● **Your instructions**:
Locate the string "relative" in the records below. Copy every line where it occurs.

── The input

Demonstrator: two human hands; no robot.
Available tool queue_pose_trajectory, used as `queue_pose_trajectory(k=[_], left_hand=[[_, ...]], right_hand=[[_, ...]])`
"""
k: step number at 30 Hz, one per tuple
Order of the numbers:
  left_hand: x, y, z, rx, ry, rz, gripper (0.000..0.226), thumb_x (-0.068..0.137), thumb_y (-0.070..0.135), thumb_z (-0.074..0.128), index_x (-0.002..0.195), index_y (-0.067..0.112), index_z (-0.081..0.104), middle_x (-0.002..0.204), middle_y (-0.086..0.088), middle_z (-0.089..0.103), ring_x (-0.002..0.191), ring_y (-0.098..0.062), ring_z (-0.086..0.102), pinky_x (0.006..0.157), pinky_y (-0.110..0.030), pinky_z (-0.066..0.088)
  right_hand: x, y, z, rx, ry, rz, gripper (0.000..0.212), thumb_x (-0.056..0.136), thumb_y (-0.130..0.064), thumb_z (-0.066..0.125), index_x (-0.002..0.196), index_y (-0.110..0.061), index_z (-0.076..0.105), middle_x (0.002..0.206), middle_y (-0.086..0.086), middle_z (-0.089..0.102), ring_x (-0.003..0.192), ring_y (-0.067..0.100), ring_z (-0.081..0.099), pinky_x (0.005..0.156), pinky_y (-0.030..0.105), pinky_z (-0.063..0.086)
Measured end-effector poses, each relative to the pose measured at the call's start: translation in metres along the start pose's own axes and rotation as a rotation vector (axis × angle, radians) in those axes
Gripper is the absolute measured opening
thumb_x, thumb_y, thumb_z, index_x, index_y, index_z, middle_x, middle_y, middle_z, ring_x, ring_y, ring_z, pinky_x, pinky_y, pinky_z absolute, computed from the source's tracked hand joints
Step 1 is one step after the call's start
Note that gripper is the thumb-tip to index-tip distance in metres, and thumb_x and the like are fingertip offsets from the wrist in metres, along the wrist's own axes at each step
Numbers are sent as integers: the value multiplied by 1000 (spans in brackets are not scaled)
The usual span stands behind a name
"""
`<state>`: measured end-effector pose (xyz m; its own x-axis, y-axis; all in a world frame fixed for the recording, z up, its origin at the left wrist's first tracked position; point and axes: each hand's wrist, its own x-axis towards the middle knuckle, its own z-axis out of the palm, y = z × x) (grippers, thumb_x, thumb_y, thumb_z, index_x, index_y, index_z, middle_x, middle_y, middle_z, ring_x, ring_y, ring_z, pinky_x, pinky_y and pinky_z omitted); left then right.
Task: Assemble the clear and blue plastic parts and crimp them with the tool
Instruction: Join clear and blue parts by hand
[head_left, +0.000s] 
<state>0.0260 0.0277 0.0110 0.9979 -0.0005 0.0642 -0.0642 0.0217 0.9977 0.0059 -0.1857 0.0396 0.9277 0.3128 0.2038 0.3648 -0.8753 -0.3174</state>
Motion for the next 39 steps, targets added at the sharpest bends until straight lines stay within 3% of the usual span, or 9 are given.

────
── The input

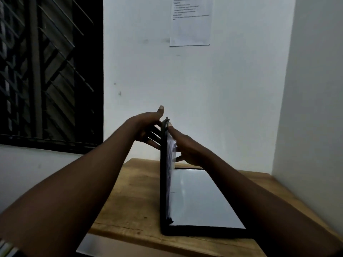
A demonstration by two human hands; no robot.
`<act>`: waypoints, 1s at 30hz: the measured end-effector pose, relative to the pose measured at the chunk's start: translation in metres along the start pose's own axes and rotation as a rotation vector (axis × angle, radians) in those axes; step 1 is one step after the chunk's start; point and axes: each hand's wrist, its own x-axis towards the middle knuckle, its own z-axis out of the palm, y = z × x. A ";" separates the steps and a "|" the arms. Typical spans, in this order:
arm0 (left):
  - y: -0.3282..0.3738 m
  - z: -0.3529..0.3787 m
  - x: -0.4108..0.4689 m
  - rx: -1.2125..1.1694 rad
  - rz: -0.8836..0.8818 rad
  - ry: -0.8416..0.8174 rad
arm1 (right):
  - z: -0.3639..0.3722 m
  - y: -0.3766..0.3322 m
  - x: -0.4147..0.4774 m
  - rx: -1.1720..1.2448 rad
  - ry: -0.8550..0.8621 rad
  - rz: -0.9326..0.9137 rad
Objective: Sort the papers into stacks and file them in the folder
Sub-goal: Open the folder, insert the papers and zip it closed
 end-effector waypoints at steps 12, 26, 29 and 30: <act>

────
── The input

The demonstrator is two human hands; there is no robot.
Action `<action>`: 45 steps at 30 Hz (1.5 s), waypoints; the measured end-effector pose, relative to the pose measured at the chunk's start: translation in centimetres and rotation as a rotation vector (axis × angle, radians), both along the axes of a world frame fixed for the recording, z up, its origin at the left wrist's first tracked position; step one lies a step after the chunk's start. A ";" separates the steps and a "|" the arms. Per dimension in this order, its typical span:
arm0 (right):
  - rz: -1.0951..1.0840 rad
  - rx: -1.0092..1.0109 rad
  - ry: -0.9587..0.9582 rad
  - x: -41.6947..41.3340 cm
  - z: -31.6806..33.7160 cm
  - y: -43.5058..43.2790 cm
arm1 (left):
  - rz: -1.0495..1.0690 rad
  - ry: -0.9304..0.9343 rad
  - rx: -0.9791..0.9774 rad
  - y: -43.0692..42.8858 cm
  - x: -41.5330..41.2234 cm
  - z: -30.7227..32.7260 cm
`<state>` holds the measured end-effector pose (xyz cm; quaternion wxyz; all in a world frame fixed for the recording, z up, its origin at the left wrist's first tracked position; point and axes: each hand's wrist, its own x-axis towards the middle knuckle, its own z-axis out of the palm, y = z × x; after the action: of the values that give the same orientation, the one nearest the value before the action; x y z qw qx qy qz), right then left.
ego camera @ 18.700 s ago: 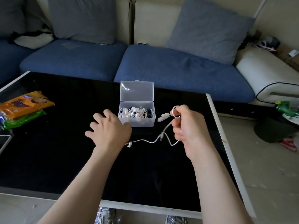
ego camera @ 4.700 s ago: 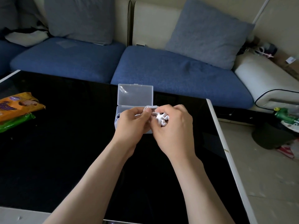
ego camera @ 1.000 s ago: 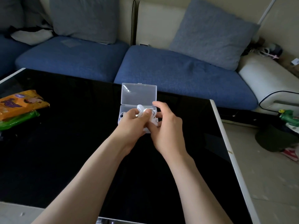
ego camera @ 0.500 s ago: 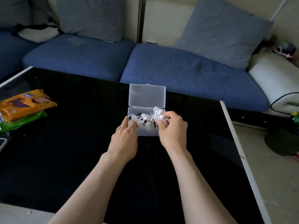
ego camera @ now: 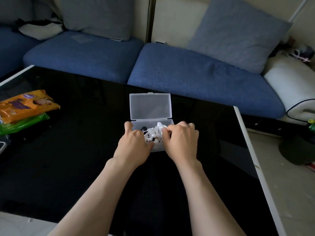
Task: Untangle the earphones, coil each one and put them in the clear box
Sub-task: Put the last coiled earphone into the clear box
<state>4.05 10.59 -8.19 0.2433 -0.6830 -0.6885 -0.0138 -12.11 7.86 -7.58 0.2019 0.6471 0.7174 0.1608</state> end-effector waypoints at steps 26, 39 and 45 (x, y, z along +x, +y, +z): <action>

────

● **Written response**:
Measured end-effector poses, each relative to the pose measured at the call's start: translation in metres along the start pose's own axes and rotation as a rotation vector (axis × angle, radians) in those axes
`<act>`: waypoints, 1s at 30hz: the measured end-effector pose, relative to the pose measured at the chunk's start: translation in metres along the start pose's own axes and rotation as a rotation vector (axis × angle, radians) in those axes; step 1 is one step after the chunk's start; point and axes: each hand's wrist, its own x-axis towards the middle knuckle, its own z-axis out of the palm, y = z × x. A ";" separates the steps and a "|" the arms. Typical spans, in this order:
Action `<action>`: 45 steps at 30 Hz (1.5 s), waypoints; the measured end-effector pose, relative to the pose measured at the chunk's start: translation in centimetres and rotation as a rotation vector (axis × angle, radians), both along the axes of a world frame fixed for the recording, z up, its origin at the left wrist's first tracked position; step one lies a step after the chunk's start. A ";" separates the steps and a "|" the arms. Per dimension in this order, its typical span:

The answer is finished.